DIRECTIONS FOR THIS TASK:
Of the lines below, write out exactly those from the line with "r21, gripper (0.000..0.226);" through the line with "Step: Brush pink", both included, and skip the rest.
■ ■ ■ ■ ■ ■ ■
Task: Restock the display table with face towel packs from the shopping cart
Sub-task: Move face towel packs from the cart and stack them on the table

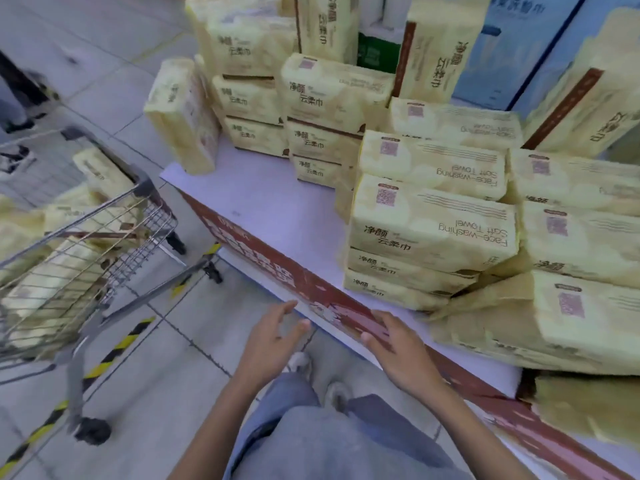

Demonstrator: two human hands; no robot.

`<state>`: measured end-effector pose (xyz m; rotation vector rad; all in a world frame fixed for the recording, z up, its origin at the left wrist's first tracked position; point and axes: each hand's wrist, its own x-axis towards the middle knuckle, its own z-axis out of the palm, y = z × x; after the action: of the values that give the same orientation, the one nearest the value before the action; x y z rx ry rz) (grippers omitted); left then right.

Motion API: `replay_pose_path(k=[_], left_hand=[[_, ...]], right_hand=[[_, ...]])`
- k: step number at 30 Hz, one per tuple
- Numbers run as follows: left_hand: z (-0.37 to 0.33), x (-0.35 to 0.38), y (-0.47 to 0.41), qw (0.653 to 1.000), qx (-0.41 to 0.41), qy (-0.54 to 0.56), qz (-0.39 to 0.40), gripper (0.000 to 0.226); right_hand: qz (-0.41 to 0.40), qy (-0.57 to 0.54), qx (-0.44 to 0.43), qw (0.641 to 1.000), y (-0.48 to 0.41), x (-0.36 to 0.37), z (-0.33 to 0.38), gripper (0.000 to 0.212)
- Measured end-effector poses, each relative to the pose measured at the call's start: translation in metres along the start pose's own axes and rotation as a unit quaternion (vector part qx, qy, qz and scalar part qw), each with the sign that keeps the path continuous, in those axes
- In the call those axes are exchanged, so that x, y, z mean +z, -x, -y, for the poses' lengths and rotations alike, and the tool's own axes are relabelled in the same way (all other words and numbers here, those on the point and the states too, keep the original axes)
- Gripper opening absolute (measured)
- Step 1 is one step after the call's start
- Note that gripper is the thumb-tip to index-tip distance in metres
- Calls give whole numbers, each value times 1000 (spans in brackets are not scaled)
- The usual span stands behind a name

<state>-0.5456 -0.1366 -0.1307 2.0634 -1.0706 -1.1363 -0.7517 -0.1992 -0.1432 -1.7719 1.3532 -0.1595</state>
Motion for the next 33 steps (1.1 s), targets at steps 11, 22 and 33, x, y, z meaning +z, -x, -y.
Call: replay_pose_path(k=[11,22,33], left_hand=[[98,-24,90,930,-216,191,-227,31],[161,-115,62,858,-286,286,-318,23],[178,-288,-52,886,-218,264,-311,31]], right_hand=[[207,93,-118,967,-47,72,59,54],[278,112,-193,934,-141,169,198,52],[266,80,-125,953,-220,220,278,49]])
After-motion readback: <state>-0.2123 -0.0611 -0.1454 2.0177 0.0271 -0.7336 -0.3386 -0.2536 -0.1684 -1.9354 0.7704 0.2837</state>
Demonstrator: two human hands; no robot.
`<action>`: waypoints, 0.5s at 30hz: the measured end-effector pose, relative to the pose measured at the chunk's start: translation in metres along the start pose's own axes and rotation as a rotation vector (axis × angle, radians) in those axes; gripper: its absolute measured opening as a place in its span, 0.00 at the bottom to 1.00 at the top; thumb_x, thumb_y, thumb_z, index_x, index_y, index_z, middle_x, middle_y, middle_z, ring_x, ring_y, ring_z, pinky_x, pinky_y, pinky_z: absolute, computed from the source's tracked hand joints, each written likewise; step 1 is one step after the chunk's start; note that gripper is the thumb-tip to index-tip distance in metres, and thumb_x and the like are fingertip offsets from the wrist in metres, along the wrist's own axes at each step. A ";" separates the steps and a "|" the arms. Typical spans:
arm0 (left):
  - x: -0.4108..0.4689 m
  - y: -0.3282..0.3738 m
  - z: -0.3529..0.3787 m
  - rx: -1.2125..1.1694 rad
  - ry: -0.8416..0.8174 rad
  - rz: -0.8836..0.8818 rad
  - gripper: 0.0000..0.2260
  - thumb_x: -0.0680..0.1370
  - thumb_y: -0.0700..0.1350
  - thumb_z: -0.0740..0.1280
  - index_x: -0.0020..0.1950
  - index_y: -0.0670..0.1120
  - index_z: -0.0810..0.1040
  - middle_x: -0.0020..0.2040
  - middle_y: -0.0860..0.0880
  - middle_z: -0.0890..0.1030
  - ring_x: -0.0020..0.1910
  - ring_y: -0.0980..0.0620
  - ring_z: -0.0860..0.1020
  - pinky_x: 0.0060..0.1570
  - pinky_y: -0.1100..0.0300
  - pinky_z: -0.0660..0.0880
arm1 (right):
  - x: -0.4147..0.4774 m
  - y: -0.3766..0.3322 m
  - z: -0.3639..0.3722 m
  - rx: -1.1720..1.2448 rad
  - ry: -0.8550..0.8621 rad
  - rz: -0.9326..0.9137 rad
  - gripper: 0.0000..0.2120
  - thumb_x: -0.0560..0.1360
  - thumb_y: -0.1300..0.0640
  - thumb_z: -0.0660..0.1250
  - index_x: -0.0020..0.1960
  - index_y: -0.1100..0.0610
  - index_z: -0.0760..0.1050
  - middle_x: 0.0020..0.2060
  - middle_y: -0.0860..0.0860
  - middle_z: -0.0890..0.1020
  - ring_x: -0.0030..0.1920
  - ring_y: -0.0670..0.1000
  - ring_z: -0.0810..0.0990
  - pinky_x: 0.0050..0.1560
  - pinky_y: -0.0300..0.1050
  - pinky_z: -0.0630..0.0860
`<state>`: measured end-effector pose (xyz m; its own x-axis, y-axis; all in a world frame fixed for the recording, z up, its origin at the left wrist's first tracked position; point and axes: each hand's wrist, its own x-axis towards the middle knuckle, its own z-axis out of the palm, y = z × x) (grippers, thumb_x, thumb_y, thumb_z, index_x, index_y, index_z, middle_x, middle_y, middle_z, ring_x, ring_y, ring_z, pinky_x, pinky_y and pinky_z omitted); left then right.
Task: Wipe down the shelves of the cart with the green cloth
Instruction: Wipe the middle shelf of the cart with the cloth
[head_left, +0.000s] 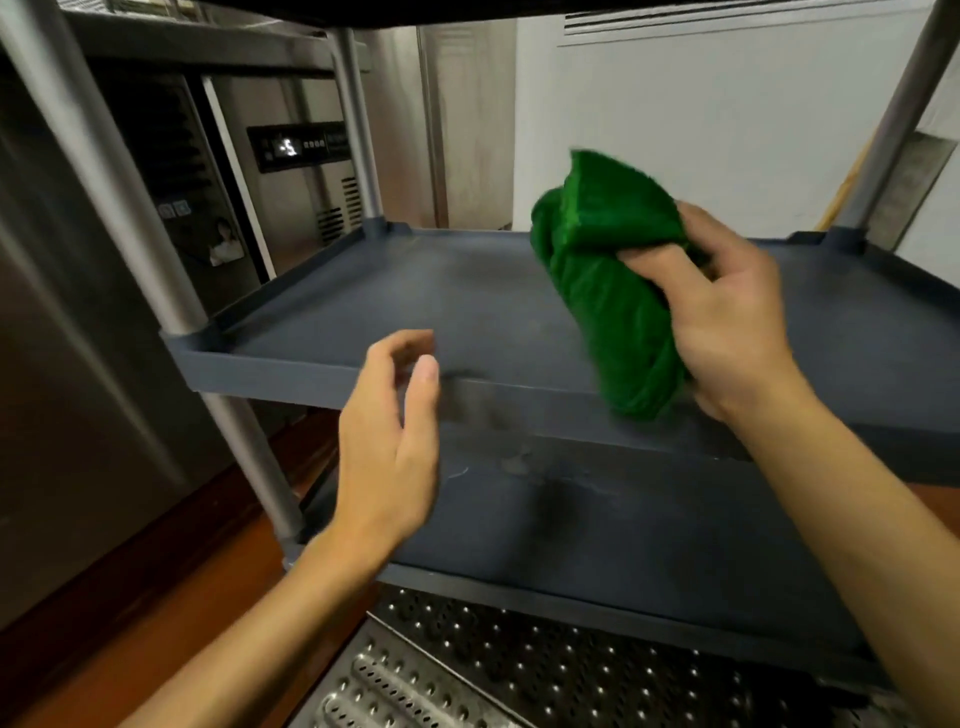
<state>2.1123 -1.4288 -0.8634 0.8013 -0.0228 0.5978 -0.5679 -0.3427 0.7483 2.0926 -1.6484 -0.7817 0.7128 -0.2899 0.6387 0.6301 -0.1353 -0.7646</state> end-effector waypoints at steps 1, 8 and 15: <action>-0.007 0.013 0.006 -0.155 -0.018 -0.109 0.19 0.79 0.60 0.56 0.63 0.52 0.76 0.59 0.55 0.81 0.60 0.59 0.78 0.62 0.60 0.72 | -0.004 -0.011 0.005 0.062 -0.018 -0.012 0.13 0.75 0.67 0.67 0.57 0.57 0.80 0.44 0.44 0.85 0.49 0.44 0.82 0.49 0.39 0.78; -0.045 0.070 0.013 -1.048 -0.305 -0.792 0.25 0.71 0.64 0.62 0.53 0.48 0.87 0.54 0.43 0.86 0.51 0.45 0.86 0.49 0.49 0.83 | -0.081 -0.025 0.030 -0.141 -0.322 -0.061 0.22 0.70 0.69 0.71 0.62 0.54 0.79 0.58 0.45 0.82 0.60 0.41 0.79 0.62 0.38 0.72; -0.064 0.042 0.007 -1.045 -0.190 -0.970 0.27 0.79 0.64 0.57 0.47 0.46 0.88 0.53 0.36 0.85 0.47 0.41 0.86 0.40 0.48 0.84 | -0.133 0.011 0.026 -0.306 -0.370 0.229 0.19 0.73 0.55 0.73 0.62 0.45 0.76 0.58 0.39 0.79 0.60 0.39 0.77 0.61 0.39 0.74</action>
<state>2.0380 -1.4484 -0.8724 0.9095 -0.3356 -0.2454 0.3986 0.5361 0.7441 2.0123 -1.5863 -0.8729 0.9176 0.0013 0.3974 0.3657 -0.3943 -0.8431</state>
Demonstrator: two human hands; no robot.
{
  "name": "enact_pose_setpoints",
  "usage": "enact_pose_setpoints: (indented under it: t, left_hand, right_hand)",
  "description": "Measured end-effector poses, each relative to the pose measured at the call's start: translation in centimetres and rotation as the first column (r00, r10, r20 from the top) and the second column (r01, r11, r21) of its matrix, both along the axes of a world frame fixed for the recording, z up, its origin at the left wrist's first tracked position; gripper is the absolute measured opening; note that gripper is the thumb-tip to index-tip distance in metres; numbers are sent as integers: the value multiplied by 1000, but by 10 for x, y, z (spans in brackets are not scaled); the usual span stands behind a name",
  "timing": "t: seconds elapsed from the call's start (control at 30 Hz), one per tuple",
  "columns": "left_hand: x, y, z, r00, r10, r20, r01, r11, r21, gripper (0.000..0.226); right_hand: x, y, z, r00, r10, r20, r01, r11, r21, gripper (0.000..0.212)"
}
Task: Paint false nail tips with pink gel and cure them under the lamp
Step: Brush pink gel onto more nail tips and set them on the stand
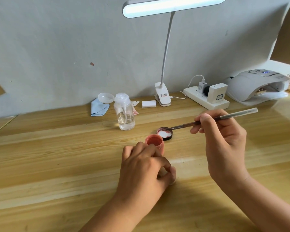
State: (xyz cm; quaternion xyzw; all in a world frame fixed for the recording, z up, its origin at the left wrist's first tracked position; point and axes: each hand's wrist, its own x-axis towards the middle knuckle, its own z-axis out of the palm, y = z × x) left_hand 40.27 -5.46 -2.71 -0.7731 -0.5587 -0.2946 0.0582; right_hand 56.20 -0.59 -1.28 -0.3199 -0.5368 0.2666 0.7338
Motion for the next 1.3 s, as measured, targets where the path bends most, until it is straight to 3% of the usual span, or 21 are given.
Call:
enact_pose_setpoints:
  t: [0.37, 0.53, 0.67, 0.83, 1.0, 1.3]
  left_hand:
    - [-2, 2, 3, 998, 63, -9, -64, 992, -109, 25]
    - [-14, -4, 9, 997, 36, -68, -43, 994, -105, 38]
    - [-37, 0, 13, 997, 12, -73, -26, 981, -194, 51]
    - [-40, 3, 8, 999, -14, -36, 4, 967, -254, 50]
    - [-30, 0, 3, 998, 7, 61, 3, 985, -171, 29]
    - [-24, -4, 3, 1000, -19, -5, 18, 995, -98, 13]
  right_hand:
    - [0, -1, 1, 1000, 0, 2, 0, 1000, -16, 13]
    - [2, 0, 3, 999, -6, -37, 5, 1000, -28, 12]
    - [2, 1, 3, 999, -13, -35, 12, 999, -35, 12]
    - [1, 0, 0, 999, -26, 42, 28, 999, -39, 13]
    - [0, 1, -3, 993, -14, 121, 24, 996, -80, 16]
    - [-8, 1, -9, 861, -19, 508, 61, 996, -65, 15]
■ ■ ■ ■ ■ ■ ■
EXERCISE SOLUTION:
  "columns": "left_hand: x, y, z, r00, r10, r20, r01, r11, r21, gripper (0.000..0.226); right_hand: x, y, z, r00, r10, r20, r01, r11, r21, gripper (0.000..0.212)"
}
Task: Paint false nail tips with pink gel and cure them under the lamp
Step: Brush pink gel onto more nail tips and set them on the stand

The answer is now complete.